Pruitt agrees. “Our goal is always to be a resource for our clients,” he says, “and labor statistics for a local market are just as important as project management and construction management.”
“As a commercial realtor, I try to wear as many hats as possible and offer as many different services as I can,” Joyce adds. To that extent, he sees his role as a sort of clearinghouse, connecting clients to the services they need, “including attorneys, accountants, lenders, asphalt repair, roofing, village planners, and HVAC providers.” He will make the necessary connections to providers of forklifts and racking systems, and he will even go so far as to work with temp agencies to fill needed client openings.
“I can tell the temp agency I work with that I need 200 people for the food industry, and I need them in a week, and they can fill that order.” Otherwise, he explains, he simply makes introductions between the client and the particular vendor. “It’s up to them to make the relationship work.”
That is an expansive list of contacts focused on talent and hiring. But as Joyce sees it, “When you hire my company, you're hiring my network as well.”

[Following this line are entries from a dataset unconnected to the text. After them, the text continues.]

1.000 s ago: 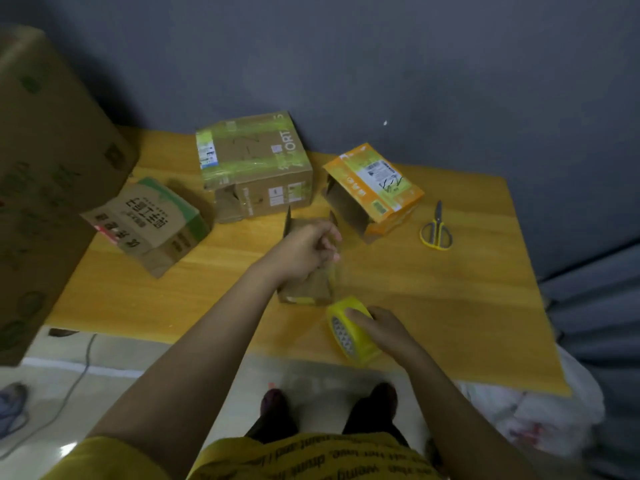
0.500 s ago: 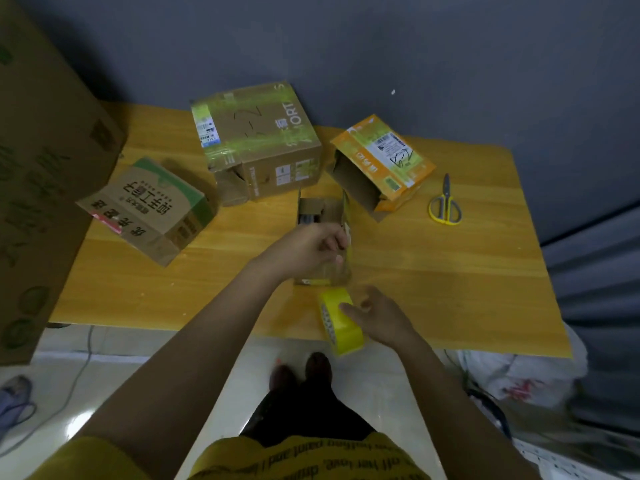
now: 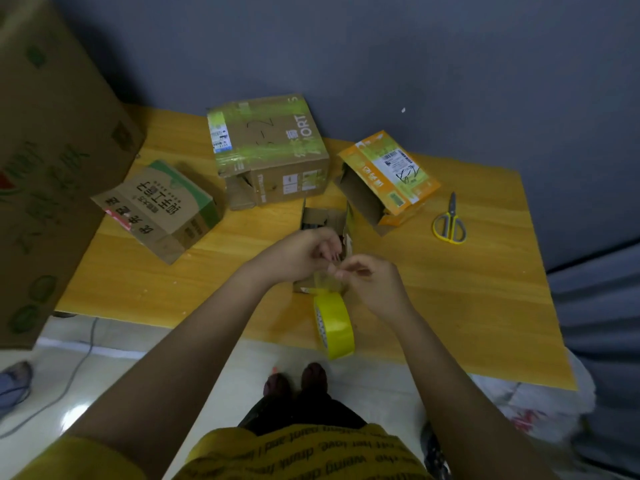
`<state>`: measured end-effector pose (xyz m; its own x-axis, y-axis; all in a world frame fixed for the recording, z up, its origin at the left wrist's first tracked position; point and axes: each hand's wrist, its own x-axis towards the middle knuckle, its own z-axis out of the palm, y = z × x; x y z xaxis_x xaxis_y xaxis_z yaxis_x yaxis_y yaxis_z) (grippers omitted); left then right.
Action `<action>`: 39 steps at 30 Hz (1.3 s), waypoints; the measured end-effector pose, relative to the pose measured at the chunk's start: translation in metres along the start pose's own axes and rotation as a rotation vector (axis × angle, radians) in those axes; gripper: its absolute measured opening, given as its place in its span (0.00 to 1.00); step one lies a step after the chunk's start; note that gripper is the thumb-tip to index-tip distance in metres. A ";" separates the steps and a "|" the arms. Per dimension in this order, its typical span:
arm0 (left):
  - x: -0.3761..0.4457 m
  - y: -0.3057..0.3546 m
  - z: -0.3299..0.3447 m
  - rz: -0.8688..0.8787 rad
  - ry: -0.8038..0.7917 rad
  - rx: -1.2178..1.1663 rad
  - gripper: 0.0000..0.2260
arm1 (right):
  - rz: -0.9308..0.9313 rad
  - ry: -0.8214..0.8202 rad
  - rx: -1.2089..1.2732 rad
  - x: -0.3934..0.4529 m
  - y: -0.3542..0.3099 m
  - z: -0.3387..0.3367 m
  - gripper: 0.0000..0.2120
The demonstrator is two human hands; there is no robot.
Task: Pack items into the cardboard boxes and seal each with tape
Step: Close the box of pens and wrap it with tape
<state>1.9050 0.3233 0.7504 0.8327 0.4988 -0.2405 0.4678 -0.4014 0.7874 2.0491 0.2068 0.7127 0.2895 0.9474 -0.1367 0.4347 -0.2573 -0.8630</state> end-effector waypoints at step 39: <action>-0.004 -0.124 -0.029 -0.462 -0.034 0.605 0.11 | 0.092 0.003 0.174 0.024 -0.034 0.079 0.07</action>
<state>1.8353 0.3929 0.6704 0.5170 0.6985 -0.4948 0.8437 -0.5134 0.1569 1.9737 0.2530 0.7002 0.3239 0.9207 -0.2177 0.2522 -0.3059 -0.9181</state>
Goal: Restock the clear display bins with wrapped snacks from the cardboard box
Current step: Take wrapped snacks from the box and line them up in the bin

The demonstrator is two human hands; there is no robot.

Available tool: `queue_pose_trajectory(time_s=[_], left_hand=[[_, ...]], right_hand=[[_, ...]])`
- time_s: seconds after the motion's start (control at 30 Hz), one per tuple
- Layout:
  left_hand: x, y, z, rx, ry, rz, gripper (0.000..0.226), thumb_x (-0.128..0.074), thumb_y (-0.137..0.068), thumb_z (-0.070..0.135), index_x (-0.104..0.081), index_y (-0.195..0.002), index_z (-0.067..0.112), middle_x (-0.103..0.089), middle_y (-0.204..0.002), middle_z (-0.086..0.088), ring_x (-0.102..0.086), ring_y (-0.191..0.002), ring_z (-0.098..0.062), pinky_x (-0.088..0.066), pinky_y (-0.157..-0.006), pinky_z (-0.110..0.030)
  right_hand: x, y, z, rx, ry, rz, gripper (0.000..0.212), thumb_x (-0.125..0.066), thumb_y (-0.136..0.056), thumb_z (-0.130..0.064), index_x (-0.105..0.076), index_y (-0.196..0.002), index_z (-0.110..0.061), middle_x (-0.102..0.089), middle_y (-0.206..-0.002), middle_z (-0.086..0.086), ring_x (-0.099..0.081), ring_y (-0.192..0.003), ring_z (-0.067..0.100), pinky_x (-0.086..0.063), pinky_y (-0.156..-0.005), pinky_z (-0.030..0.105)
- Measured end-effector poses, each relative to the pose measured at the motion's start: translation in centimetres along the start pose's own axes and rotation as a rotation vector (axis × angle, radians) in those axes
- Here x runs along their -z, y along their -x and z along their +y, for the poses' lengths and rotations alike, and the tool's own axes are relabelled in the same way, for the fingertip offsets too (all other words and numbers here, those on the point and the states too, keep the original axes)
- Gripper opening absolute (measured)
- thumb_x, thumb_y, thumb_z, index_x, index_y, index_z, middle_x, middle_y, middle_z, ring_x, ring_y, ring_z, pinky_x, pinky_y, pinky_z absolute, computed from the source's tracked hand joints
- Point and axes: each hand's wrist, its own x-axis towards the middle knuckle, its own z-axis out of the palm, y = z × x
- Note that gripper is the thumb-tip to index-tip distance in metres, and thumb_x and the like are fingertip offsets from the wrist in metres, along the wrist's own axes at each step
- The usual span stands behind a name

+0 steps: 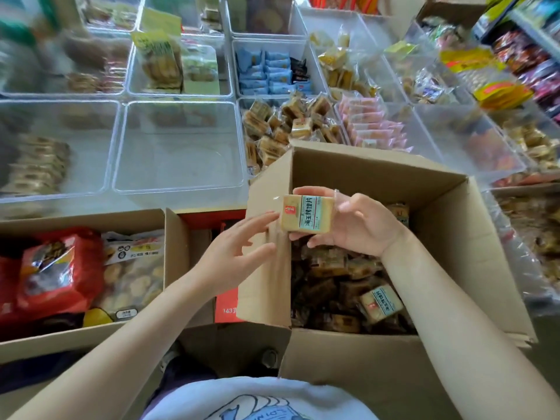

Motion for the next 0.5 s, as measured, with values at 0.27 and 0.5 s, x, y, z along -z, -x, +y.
queue_pose_trajectory(time_s=[0.27,0.5], left_hand=[[11.9,1.0,-7.1,0.071,-0.138,0.138,0.040,-0.061,-0.096,0.033,-0.059,-0.136,0.033,-0.052,-0.144,0.014,-0.058,-0.119,-0.005,-0.052,-0.098,-0.036],[29.0,4.2,-20.2,0.416,-0.400,0.275,0.032,-0.064,-0.093,0.028,-0.065,-0.126,0.024,-0.043,-0.150,-0.003,-0.054,-0.127,-0.025,-0.041,-0.108,-0.041]], right_hand=[[-7.4,-12.2,-0.9,-0.032,0.262,0.267,0.040,-0.051,-0.100,-0.023,-0.053,-0.139,-0.013,-0.064,-0.124,0.018,-0.065,-0.111,0.037,-0.056,-0.082,0.039],[-13.4,-30.5,1.8,-0.169,0.124,0.597,0.017,-0.049,-0.099,-0.025,-0.060,-0.102,-0.011,-0.066,-0.090,0.014,-0.067,-0.066,0.024,-0.044,-0.047,0.027]])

A broad array of brokerage services — beyond what is traditional — comes in handy in the office sector as well. As the market continues to struggle through its hybrid-work issues, many corporate office users are relying more heavily on coworking space to fill a temporary need. In fact, the compound annual growth rate (CAGR) for the sector was 19.7% last year and is projected to grow 17.8% through 2026.

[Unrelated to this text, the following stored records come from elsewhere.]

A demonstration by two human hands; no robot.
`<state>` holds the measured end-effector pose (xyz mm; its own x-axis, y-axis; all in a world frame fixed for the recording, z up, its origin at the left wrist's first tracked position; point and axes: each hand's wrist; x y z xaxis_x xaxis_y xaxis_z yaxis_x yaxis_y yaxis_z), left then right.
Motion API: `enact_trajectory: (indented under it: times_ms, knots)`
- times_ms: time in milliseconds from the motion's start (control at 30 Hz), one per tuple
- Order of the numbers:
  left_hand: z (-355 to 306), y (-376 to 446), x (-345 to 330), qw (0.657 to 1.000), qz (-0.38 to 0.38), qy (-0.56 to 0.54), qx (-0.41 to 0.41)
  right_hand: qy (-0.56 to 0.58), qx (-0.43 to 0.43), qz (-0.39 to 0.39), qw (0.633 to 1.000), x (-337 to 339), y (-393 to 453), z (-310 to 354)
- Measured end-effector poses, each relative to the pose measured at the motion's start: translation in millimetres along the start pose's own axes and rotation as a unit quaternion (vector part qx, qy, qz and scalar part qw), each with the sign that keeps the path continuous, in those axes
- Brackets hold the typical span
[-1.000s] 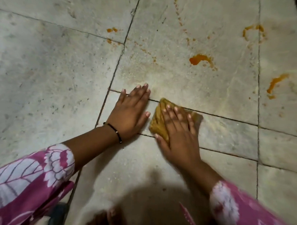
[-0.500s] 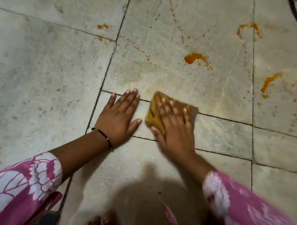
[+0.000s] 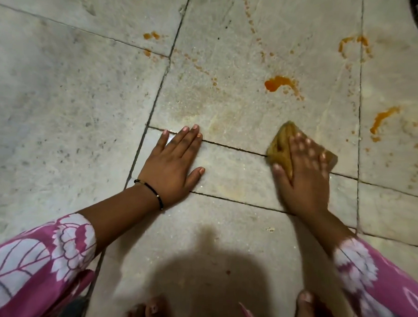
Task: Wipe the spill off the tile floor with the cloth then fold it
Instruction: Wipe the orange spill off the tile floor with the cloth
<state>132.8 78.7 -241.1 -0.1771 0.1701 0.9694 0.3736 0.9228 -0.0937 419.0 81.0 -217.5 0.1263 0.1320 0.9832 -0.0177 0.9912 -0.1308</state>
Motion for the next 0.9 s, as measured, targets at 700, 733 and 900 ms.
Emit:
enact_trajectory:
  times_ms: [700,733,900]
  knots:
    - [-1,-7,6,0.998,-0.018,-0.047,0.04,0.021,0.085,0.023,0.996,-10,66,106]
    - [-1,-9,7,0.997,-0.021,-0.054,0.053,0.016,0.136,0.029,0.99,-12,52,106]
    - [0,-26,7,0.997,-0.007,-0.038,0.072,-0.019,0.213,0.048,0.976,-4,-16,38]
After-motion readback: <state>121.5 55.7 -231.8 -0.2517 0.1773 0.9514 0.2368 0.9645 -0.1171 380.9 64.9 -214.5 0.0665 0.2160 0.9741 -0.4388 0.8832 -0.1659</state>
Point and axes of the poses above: each hand's wrist, its own y-axis towards the middle knuckle, its own x-axis out of the back of the hand, z = x × y, and after that the axes turned 3 degrees about z, right-handed
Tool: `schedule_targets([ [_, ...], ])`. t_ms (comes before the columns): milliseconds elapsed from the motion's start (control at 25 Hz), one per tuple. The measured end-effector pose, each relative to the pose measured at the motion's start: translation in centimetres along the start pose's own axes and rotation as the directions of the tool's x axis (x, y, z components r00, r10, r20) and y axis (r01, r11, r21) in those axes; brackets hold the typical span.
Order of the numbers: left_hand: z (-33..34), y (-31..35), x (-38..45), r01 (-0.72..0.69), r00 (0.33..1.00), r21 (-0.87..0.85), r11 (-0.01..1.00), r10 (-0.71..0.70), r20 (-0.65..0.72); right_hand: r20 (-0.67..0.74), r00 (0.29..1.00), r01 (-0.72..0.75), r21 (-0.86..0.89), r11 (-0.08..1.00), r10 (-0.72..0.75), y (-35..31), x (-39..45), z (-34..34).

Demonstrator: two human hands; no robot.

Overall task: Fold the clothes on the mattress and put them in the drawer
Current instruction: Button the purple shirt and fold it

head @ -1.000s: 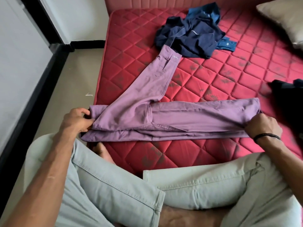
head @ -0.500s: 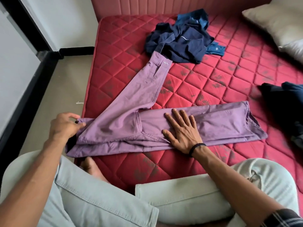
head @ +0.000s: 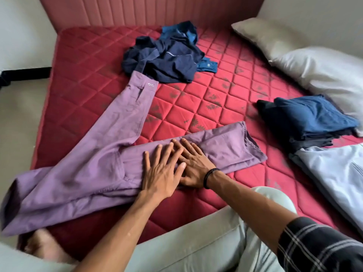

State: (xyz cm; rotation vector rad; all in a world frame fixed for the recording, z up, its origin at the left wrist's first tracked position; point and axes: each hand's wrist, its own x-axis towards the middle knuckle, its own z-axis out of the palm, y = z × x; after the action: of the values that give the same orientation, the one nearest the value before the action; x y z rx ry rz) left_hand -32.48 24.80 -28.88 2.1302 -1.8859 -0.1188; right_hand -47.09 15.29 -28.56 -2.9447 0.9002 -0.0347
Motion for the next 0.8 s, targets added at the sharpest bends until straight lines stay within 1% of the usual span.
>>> schedule_targets([
  [40, 0.7, 0.2, 0.0, 0.033, 0.999, 0.038, 0.999, -0.031, -0.036, -0.003, 0.999, -0.033, -0.007, 0.999, 0.033, 1.8, -0.7, -0.1],
  [160, 0.8, 0.5, 0.1, 0.089, 0.99, 0.063, 0.994, -0.082, -0.118, 0.009, 0.973, -0.231, 0.01, 0.973, 0.231, 6.6, -2.4, -1.2],
  [200, 0.9, 0.5, 0.1, 0.091, 0.989, 0.069, 0.993, -0.082, -0.127, 0.025, 0.954, -0.3, 0.0, 0.954, 0.3, 8.0, -2.8, -1.6],
  [280, 1.0, 0.5, 0.3, 0.097, 0.989, 0.072, 0.993, -0.088, -0.119, 0.04, 0.892, -0.449, -0.017, 0.893, 0.45, 10.9, -3.4, -2.3],
  [360, 1.2, 0.5, 0.4, 0.109, 0.99, 0.093, 0.99, -0.099, -0.102, 0.047, 0.828, -0.558, -0.011, 0.83, 0.558, 13.1, -4.2, -2.6],
  [440, 1.3, 0.4, 0.5, 0.113, 0.991, 0.104, 0.988, -0.105, -0.08, 0.062, 0.793, -0.608, 0.017, 0.794, 0.606, 13.9, -4.7, -2.5],
  [520, 1.2, 0.3, 0.9, 0.117, 0.992, 0.097, 0.988, -0.112, -0.059, 0.051, 0.779, -0.626, 0.029, 0.779, 0.625, 13.9, -4.7, -2.2],
  [640, 0.5, 0.1, 1.1, 0.08, 0.997, 0.118, 0.99, -0.079, -0.015, 0.019, 0.724, -0.689, 0.047, 0.723, 0.689, 14.5, -4.9, -2.1],
  [720, -0.5, -0.7, 1.7, 0.067, 0.998, 0.122, 0.99, -0.067, -0.008, 0.014, 0.7, -0.714, 0.003, 0.7, 0.714, 15.0, -5.1, -2.0],
  [800, -2.2, -2.2, 3.6, 0.069, 0.997, 0.113, 0.991, -0.071, 0.011, 0.028, 0.677, -0.732, -0.077, 0.677, 0.736, 15.3, -4.2, -2.3],
])
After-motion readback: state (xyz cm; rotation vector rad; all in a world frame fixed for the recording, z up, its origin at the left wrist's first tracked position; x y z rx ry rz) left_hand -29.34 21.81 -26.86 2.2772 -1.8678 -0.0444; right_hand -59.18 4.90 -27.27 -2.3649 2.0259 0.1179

But will brokers want to spend time on relatively small, short-term arrangements when there are so many bigger fish to fry? “Absolutely,” says Pruitt, who refers to the option as another “arrow in my quiver.
“I had a client that for years would target buildings with some sort of executive suite,” he continues. The firm was very project-based and would need workers for only short stints — six or nine months at a time. They wanted the availability of offices to promote collaboration and camaraderie during the span of the project. “But they just didn’t want to pay long-term for space that would lie empty between projects.” The folks of Whitebox would do needs and workplace assessments of office buildings that offered shared-spaced options and “we’d go and figure out what the right blend would be.”
TESTING THE POOL
While brokers will not do the hiring, it is up to them to provide the market intelligence that will make a rich pool of job applicants available for a specific relocation or expansion. As Joyce explains, that includes such data as median income level, hourly wages, and educational levels. In other words, a complete “statistical analysis on the viability of the local labor pool.

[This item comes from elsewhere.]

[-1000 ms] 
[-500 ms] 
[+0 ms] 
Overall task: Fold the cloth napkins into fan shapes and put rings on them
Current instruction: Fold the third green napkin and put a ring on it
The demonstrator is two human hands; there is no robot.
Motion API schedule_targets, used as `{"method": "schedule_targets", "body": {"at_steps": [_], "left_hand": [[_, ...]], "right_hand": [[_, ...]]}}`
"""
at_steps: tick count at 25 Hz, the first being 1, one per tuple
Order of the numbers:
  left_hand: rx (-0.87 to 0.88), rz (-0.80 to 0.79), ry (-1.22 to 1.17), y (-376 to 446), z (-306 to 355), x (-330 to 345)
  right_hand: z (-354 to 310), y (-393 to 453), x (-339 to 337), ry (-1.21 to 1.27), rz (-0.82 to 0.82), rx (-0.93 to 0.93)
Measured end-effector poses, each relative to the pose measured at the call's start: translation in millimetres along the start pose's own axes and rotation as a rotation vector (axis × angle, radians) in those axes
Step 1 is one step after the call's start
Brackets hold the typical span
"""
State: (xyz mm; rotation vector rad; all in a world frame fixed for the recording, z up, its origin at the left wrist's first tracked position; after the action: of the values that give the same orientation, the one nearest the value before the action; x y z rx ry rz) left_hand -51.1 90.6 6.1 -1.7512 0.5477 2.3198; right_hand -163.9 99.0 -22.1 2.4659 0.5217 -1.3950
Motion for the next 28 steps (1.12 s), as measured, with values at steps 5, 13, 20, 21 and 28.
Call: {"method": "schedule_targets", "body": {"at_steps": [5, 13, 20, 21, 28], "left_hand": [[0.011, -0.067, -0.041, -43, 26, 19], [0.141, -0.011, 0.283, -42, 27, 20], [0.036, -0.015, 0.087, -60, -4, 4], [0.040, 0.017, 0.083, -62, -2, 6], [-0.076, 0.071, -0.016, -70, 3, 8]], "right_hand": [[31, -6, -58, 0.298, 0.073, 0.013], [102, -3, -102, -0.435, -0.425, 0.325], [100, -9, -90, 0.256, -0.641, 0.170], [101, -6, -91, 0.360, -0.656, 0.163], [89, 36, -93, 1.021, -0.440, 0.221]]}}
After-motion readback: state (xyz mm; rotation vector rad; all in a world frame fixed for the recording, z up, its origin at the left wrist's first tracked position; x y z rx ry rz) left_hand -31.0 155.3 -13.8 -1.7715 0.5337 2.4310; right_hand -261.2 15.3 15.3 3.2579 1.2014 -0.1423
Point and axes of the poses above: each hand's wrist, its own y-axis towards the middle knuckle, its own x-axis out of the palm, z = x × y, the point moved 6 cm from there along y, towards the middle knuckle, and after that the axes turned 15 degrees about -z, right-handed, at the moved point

“We learned that, in certain locales, people will drive up to 45 or 50 minutes to get to a job that will pay $15 to $17 an hour. In areas like southeast Wisconsin, there’s a tremendous amount of employment and new housing available, so people are moving there and finding well-paying jobs.” That is one of the reasons, he adds, that next to Southern California, Kenosha and Racine counties are among “the hottest industrial markets in the U.S.”
But, given the above-mentioned rapid-fire disintegration of labor data, Pruitt says his focus is less on current data than where the trends are headed. “Over the past five years,” he says, “there’s been such a war for talent that we’ve been more concerned with where the talent pool will come from in the future rather than where it is today.”
For this, the firm utilizes various demographic models, as well as the traditional measures such as drive-time analyses and weighted salary scores. At the end of the day, he says, all of this amounts to giving the client the tools they need “to make informed decisions,” says Pruitt.
No matter the task at hand, that, after all, is what customer service is all about.